1642 yılında Köydeki Bazı İsim ve
Meslekler
1642
yılında Acıklı Köyünde, Yahya b. Latif el Müderris, Osman Efendi b. Musa Kadı,
Abdülbaki b. Abdürrahim El Mülazım, Mehmet b. Ahmet İmam, Şaban b. Zeynel İmam
gibi askeri haneler mevcuttur. Köyde 14 hane mevcut olup toplam 24 nefer
vardır. 6 askeri, 4 yetişkin bekar erkek mevcuttur.
Acıklı Köyü Nüfusu
1642 yılındaki hane sayısına bakıldığında
toplam nüfusu yaklaşık 100 kişidir.
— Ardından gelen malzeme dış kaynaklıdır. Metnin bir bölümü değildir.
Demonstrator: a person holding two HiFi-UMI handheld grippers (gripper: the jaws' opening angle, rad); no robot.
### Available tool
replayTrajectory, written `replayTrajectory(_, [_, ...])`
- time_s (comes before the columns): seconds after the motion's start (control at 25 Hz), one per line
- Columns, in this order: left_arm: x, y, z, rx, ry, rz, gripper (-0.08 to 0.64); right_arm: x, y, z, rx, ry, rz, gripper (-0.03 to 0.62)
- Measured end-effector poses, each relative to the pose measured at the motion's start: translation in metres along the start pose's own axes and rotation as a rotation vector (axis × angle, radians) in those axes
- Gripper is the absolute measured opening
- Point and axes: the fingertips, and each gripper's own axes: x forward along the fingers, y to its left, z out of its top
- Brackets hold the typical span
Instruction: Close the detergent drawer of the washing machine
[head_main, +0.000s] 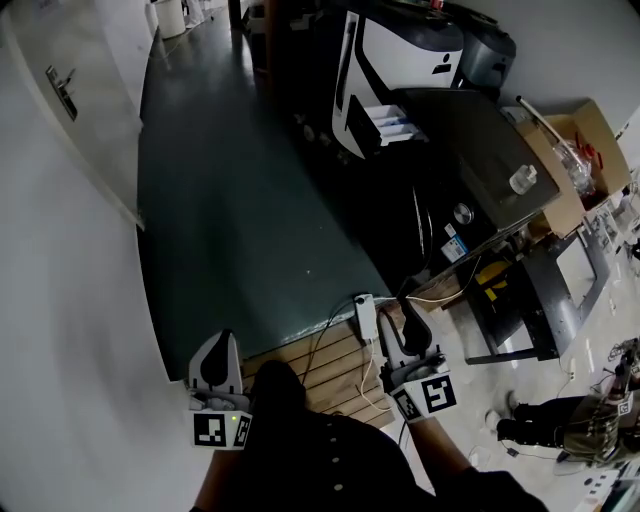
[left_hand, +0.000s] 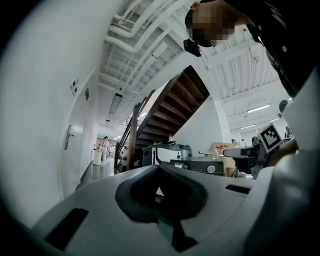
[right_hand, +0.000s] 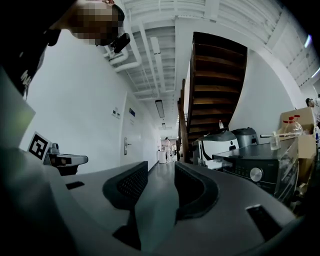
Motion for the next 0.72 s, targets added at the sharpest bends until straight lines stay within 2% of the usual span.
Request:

Nüfus 1455 yılında 260-300 arasında iken
1642 yılında nüfusun 100 kişiye düşmesi çevrede yeni ortaya çıkan köylerden Namazlu
ve Helvacalu köylerinin Acıklı Köyünden ayrılarak kurulan köyler olduğunu akla
getirdiği gibi Celali isyanları ve salgın hastalıkların da bunda etkili olduğu
düşünülmektedir.
1642 yılındaki Canik Sancağı Avarız
Defterleri kayıtlarında 1455 yılındaki köydeki kişi isimlerinden çoğunun artık
kullanılmadığı görülmektedir. 1642 yılındaki kayıtlarda kişi isimleri, Yahya,
Latif, Osman, Musa, Abdülbaki, Abdürrahim, Mehmet, Ahmet, Şaban, Zeynel,
Mustafa, Ömer, İbrahim, Ramazan, Süleyman, Teberrük, İsa, İlyas, Muslu, Recep,
Himmet, Ali ve Zekeriya’dır.
1642 yılı Canik Sancağı Avarız
Defterlerinden sonra kullanılan kaynak, II. Mahmut döneminde asker ve vergi
verecek kişileri belirlemek için yaptırılan sayıma ait 1834 yılı Nüfus
Defteridir. 1834 yılı Nüfus Defterine göre Acıklı Köyünde, 18 hane içinde
12’si yaşlı, 8’i genç, 30’u çocuk ve iş göremez erkek nüfus bulunmaktadır. Erkek
nüfusa baktığımızda köyde yaklaşık 100 kişilik bir nüfus olduğu
anlaşılmaktadır. 1642 yılından 1834 yılına kadarki 192 yıllık süreçte herhangi
bir artış göstermemiştir.
Aşağıdaki tabloda 1455 ile 2012 yılları
arasında Acıklı Köyünün Nüfus grafiği gösterilmektedir. 1455 ve 1642 yıllarında
herhangi bir nüfus sayımı olmadığı için ilgili nüfus hesaplanırken o
dönemlerdeki hane sayısının 4,5 ve 5 katının ortalaması alınarak
hesaplanmıştır. 1834, 1843 ve 1845 yıllarında da sadece erkek nüfus sayımı
yapıldığından ilgili nüfus hesaplanırken erkek nüfusun 2 katı alınarak
hesaplanmıştır.
1834 Yılı Nüfus Defterine Göre
Köydeki Erkek Nüfusu
Osmanlı
İmparatorluğundaki tahrir ve nüfus sayımlarının asıl amacının asker ve vergi mükelleflerinin
tespiti olduğundan dolayı kayıt esnasında nüfus sagir (yaşı küçük olan), tüvana
(güçlü, kuvvetli), müsinn (yaşlı), herhangi bir nedenden dolayı askerliğe elverişli
olmayanlarda amelmande (iş görmez) olarak gruplandırılmıştır. 13 Yaşına kadar
kişiler çocuk kabul edilmekte, 13- 42 yaş arası tüvana sınıfına girmektedir. Bununla
birlikte bazı kayıtlarda 12 yaşındakiler de tüvana olarak kaydedilmiştir.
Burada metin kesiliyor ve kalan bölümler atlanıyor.